10 février 2011 -Le Sud-Ouest- Par Michel Laffargue
Le tracé détruit entièrement une ferme familiale et sa vigne classée en AOC Buzet.
Marie-Hélène Bertrand dans sa vigne en AOC Buzet voit son avenir et celui des ses enfants hypothéqué. PHOTO « SUDOUEST »
Au lieu dit Palisse sur les hauteurs de Vianne, Marie-Hélène Bertrand exploite une petite propriété appartenant à la famille depuis 18 76. En reconversion bio, elle travaille 4,70 ha de vigne en AOC Buzet et livre sa production à la cave coopérative.
Aujourd'hui sa passion, sa confiance, son investissement, sont remis en cause, sinon condamnés. La ligne LGV écrase tout sur son passage, la maison, la vigne et une grande partie des terres et des bois.
De nature pacifique, ayant toujours privilégié la qualité des rapports humains, le dialogue à la confrontation stérile, Marie-Hélène Bertrand se dit aujourd'hui en colère : « Ils vont encore nous prendre des terres agricoles, abîmer la nature, l'environnement, détruire le patrimoine familial. Notre propriété va ainsi être rayée de la carte. » Cette ferme est sa vie : « Elle est mes souvenirs, représente mon avenir, celui de mes enfants, de mes petits enfants que je pensais voir grandir ici. Tout est remis en question. J'ai 44 ans et je n'ai pas l'âge de la retraite. »
En terrain conquis
Elle souligne le « manque de considération, le mépris », qui ont présidé aux démarches. « Il y a deux ans, nous avons découvert sept à huit automobiles garées devant notre maison et vu des gens accompagnés de la mairesse de Vianne effectuer des mesures sur notre terrain comme s'ils étaient chez eux. N'ayant pas été prévenus nous avons du leur demander qui ils étaient et la raison de cette présence. Il s'agissait de représentants du Réseau ferré de France (RFF). Voilà comment nous avons appris le projet de la LGV et que cette ligne allait passer sur nos terres. »

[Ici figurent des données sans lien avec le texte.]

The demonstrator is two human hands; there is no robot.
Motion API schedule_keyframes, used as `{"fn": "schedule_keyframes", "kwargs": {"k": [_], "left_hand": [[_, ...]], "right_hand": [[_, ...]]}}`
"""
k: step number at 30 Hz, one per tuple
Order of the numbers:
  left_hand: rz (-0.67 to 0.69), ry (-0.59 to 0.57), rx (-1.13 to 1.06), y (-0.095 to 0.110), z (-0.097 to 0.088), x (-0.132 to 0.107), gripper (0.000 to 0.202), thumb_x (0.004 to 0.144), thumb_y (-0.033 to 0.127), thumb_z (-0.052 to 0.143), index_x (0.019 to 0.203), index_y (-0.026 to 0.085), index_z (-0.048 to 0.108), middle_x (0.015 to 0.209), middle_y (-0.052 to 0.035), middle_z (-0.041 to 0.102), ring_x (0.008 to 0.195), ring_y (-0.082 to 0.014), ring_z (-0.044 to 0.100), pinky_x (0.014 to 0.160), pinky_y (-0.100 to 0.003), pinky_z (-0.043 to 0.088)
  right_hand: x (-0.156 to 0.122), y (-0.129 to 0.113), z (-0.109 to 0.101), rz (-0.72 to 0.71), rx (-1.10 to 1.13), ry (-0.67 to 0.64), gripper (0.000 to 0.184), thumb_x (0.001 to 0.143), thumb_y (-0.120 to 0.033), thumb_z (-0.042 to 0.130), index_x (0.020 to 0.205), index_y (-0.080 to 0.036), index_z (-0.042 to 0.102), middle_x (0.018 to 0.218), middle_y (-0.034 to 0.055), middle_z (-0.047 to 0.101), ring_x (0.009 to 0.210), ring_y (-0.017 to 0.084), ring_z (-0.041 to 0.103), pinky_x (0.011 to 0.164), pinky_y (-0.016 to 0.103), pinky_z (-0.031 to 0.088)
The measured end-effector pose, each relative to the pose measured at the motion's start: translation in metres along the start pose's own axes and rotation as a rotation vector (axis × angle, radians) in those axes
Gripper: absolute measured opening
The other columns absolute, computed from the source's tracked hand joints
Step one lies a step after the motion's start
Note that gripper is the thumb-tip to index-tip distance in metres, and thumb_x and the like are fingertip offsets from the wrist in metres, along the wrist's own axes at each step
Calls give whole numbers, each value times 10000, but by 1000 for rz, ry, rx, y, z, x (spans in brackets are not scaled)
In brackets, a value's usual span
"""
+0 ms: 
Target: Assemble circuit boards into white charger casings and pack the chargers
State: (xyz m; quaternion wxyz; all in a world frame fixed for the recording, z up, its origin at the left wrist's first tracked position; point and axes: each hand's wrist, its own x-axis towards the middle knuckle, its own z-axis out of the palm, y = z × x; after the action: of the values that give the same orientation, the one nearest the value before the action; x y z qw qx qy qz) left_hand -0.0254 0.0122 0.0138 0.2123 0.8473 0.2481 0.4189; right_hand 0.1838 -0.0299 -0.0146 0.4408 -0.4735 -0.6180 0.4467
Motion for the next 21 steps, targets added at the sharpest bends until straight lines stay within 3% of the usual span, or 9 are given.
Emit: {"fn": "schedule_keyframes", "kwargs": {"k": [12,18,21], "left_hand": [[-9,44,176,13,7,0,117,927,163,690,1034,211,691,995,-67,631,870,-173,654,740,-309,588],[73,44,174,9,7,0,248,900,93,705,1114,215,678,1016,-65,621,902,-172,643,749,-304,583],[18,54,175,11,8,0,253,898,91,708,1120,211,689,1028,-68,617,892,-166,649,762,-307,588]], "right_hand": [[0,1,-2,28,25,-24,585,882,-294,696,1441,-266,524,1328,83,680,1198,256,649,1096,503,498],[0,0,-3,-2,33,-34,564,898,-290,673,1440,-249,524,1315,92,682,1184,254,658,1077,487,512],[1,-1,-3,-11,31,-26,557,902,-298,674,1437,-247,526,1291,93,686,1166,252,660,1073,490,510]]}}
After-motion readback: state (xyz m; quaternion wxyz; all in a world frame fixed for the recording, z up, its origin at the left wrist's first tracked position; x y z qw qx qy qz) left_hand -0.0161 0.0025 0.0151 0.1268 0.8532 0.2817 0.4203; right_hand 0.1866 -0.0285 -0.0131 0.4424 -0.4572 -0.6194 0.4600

Marie-Hélène Bertrand considère que la concertation ensuite mise en place n'a pas été satisfaisante : « Ils disent que des documents prévoyant notamment l'emprise de la ligne a été à la disposition du public en mairie. C'est vrai mais on peut déplorer que l'on n'ait pas été prévenus officiellement. Si nous n'allons pas à la recherche de l'information, on se retrouve devant le fait accompli. De plus les documents auraient pu être consultés sur une durée plus longue. »
Service public abandonné
Considérant que « RFF et la SNCF ont abandonné leur mission de service public » et que le projet de LGV « ferait payer deux fois les citoyens qui continueront à assurer l'entretien de la ligne existante », l'agricultrice défend la réhabilitation de cette dernière : « On ne veut pas des avions sur rail mais des trains rapides et cette ligne est loin d'être saturée. Sa mise aux normes coûterait 6 à 7 fois moins cher que le projet que l'on veut nous imposer. Et, contrairement à la LGV qui serait empruntée par une élite qui veut aller toujours plus vite, la ligne actuelle réhabilitée profiterait à tous les citoyens. »

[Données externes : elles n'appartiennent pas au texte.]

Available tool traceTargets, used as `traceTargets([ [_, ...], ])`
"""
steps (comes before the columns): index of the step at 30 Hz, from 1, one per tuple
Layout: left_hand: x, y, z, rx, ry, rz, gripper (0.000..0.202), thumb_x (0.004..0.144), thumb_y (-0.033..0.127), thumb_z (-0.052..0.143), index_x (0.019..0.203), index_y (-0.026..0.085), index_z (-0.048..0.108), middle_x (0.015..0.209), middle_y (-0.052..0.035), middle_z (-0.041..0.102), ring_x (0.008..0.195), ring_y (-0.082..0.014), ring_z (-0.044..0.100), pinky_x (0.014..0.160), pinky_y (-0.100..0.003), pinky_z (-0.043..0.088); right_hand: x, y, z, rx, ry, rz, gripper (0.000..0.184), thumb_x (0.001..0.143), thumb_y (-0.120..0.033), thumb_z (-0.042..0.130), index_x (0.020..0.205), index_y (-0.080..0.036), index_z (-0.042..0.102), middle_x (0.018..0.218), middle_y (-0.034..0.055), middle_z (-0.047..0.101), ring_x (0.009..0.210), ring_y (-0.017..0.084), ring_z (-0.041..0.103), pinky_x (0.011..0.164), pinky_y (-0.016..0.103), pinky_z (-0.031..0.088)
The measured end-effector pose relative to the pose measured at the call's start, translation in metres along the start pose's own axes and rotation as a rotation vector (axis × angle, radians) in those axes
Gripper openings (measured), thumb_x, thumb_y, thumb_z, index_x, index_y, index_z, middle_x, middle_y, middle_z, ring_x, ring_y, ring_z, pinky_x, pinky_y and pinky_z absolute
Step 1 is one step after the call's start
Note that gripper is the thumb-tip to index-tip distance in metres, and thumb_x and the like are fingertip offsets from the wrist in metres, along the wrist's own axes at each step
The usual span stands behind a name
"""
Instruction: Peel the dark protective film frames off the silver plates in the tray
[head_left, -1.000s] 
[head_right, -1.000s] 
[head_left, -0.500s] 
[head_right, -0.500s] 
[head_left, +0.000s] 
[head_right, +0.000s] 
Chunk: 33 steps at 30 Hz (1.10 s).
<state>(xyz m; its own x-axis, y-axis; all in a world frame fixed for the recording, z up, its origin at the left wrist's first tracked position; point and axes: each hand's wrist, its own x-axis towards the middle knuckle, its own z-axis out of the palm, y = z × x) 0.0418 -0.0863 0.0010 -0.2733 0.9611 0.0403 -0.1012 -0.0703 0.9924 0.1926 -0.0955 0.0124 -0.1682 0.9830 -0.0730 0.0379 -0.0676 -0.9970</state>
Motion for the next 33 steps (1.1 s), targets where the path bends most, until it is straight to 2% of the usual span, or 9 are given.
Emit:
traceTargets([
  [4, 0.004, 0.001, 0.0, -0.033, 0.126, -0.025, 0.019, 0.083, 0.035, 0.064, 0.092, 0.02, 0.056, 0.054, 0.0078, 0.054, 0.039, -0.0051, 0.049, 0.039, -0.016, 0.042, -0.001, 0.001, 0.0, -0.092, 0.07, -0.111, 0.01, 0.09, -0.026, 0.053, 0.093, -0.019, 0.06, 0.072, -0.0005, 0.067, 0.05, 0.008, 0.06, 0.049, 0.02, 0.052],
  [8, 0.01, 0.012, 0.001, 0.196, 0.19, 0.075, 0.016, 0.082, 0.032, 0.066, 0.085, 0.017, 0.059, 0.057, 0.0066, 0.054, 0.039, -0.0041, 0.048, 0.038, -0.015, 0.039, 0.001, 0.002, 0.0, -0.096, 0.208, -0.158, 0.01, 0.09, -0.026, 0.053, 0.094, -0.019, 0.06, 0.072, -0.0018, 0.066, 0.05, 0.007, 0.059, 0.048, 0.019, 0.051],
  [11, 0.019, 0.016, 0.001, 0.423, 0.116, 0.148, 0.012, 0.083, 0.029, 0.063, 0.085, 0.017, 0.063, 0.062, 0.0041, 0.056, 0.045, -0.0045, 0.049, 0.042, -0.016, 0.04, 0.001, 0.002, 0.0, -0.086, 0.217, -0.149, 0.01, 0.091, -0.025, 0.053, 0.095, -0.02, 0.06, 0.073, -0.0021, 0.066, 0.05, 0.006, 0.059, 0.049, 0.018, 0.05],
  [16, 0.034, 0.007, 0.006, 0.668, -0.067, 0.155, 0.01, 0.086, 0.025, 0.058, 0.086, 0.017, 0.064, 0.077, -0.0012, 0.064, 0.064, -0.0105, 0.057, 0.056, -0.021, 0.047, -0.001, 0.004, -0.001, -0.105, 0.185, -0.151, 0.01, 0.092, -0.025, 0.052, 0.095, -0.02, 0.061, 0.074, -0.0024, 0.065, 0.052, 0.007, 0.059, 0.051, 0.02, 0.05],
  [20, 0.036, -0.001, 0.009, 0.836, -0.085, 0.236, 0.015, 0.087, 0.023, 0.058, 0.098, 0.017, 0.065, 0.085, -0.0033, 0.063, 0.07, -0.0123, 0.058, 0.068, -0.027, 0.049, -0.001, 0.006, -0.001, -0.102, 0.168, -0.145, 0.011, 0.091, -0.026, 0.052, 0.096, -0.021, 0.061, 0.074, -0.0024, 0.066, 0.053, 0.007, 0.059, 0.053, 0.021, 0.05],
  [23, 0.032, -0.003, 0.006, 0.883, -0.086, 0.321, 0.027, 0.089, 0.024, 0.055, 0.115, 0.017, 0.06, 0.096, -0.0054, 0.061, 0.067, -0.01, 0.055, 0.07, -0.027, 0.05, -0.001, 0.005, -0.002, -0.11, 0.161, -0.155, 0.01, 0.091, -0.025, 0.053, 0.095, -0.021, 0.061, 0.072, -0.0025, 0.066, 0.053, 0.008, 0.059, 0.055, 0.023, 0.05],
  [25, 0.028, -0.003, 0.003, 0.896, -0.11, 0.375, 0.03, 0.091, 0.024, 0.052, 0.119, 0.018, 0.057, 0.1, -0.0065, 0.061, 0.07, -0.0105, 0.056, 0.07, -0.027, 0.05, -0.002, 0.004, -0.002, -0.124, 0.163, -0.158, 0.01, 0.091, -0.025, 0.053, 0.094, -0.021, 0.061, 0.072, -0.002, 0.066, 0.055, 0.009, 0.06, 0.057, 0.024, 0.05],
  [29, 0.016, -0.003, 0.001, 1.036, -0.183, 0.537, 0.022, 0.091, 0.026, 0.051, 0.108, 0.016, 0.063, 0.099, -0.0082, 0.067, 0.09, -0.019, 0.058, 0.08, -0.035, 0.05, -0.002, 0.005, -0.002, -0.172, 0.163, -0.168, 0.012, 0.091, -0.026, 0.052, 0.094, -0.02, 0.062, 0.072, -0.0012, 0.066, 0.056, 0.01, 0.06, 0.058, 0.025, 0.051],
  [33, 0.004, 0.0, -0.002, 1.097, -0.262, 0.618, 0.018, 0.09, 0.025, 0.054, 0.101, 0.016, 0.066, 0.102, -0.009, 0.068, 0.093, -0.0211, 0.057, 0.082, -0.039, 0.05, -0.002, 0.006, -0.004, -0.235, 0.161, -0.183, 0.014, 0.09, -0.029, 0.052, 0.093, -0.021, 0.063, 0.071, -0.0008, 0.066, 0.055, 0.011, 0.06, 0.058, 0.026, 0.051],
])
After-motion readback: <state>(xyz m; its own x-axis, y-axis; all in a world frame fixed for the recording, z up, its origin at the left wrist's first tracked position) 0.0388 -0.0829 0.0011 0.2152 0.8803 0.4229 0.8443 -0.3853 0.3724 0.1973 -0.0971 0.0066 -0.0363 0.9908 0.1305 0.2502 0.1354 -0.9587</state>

Bien que défendant ses convictions en espérant que le projet ne voit pas le jour et appréciant le soutien d'associations, Marie-Hélène Bertrand vit avec une épée de Damoclès. Elle est bien obligée de prévoir son avenir et celui des siens.
Comme d'autres, elle a participé à une réunion avec des représentants de la Chambre d'agriculture, la Safer et les vignerons de Buzet pour envisager des regroupements de parcelles. Mais c'est avec une peine infinie qu'elle envisage cette alternative. Et ce d'autant plus que parmi les générations de cheminots et agents de la SNCF qui ont maintenu le réseau, se sont trouvés, une arrière grande-mère, une grand-mère, ses deux grands-pères, son père et encore aujourd'hui son frère.